* Try it:
Look through the listing for the word "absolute". Copy each line that has it.

* Exercise data:
==============================

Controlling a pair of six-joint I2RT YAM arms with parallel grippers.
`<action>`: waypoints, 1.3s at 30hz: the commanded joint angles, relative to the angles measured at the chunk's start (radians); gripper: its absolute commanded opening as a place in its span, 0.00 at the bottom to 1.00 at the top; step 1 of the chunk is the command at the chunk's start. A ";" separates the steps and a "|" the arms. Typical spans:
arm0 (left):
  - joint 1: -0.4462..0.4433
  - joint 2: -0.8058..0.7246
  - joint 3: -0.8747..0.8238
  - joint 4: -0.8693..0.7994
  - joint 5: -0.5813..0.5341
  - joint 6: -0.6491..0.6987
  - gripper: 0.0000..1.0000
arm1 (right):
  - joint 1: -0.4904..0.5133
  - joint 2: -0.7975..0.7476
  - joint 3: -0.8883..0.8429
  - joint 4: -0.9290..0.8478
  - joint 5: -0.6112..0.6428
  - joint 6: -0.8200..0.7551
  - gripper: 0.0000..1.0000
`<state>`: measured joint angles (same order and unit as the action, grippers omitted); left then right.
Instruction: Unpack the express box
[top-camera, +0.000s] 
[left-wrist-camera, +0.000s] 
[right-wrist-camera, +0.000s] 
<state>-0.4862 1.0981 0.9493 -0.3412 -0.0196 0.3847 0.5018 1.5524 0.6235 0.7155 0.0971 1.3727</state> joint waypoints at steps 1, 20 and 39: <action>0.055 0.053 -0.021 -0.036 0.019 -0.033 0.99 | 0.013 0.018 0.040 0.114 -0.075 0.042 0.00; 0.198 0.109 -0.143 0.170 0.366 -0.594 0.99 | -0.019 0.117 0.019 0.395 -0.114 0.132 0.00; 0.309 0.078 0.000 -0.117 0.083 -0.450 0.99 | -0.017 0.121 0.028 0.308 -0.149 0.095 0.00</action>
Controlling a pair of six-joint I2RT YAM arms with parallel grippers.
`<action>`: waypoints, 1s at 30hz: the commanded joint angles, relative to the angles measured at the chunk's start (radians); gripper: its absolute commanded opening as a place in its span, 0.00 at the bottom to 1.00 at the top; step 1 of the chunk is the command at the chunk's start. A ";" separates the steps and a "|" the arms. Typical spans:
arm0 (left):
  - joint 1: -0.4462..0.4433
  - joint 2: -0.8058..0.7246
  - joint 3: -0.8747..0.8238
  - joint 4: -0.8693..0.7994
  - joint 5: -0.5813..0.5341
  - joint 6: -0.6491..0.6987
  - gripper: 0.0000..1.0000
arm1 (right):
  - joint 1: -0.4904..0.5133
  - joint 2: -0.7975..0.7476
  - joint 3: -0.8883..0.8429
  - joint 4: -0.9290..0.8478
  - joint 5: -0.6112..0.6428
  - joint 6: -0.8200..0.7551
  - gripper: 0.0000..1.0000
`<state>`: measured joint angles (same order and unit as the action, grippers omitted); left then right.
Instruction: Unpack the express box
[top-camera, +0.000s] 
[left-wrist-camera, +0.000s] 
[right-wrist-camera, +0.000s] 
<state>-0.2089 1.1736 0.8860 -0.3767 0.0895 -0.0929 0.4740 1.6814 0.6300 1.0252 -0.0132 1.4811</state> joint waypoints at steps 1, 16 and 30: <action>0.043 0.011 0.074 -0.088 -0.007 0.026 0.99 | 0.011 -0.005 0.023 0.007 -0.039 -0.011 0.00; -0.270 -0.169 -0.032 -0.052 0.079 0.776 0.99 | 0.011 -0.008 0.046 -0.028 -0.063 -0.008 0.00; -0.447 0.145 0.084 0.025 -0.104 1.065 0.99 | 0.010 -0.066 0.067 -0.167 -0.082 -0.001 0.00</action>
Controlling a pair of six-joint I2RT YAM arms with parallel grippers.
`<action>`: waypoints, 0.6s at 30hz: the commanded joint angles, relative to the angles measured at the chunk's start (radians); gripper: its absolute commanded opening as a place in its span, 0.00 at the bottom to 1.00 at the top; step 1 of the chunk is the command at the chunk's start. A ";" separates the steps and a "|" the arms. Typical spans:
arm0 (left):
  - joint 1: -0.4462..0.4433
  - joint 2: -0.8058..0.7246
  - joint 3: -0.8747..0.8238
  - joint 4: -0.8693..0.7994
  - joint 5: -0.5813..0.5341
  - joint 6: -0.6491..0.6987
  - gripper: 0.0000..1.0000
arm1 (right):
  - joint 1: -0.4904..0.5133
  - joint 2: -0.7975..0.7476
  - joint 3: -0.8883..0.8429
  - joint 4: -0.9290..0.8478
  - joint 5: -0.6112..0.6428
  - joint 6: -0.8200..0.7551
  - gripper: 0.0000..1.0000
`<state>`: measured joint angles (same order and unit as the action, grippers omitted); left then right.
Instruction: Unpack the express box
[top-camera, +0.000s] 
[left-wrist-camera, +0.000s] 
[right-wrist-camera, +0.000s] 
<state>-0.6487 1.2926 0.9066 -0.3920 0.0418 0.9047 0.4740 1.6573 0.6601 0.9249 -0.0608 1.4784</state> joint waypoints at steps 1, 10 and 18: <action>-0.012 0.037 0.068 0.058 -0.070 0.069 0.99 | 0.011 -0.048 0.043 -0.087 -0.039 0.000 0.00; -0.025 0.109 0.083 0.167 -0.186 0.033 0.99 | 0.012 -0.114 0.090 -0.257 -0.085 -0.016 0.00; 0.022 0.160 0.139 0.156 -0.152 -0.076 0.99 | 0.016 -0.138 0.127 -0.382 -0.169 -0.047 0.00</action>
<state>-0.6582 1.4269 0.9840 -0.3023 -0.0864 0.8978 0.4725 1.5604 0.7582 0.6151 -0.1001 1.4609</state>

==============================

* Exercise result:
`<action>`: waypoints, 1.3s at 30hz: the commanded joint angles, relative to the angles measured at the chunk's start (radians); gripper: its absolute commanded opening as a place in its span, 0.00 at the bottom to 1.00 at the top; step 1 of the chunk is the command at the chunk's start. A ";" separates the steps and a "|" the arms. Typical spans:
`<action>`: waypoints, 1s at 30hz: the commanded joint angles, relative to the angles measured at the chunk's start (radians); gripper: its absolute commanded opening as a place in its span, 0.00 at the bottom to 1.00 at the top; step 1 of the chunk is the command at the chunk's start. A ";" separates the steps and a "|" the arms. Typical spans:
`<action>`: waypoints, 0.6s at 30hz: the commanded joint angles, relative to the angles measured at the chunk's start (radians); gripper: its absolute commanded opening as a place in its span, 0.00 at the bottom to 1.00 at the top; step 1 of the chunk is the command at the chunk's start. A ";" separates the steps and a "|" the arms. Typical spans:

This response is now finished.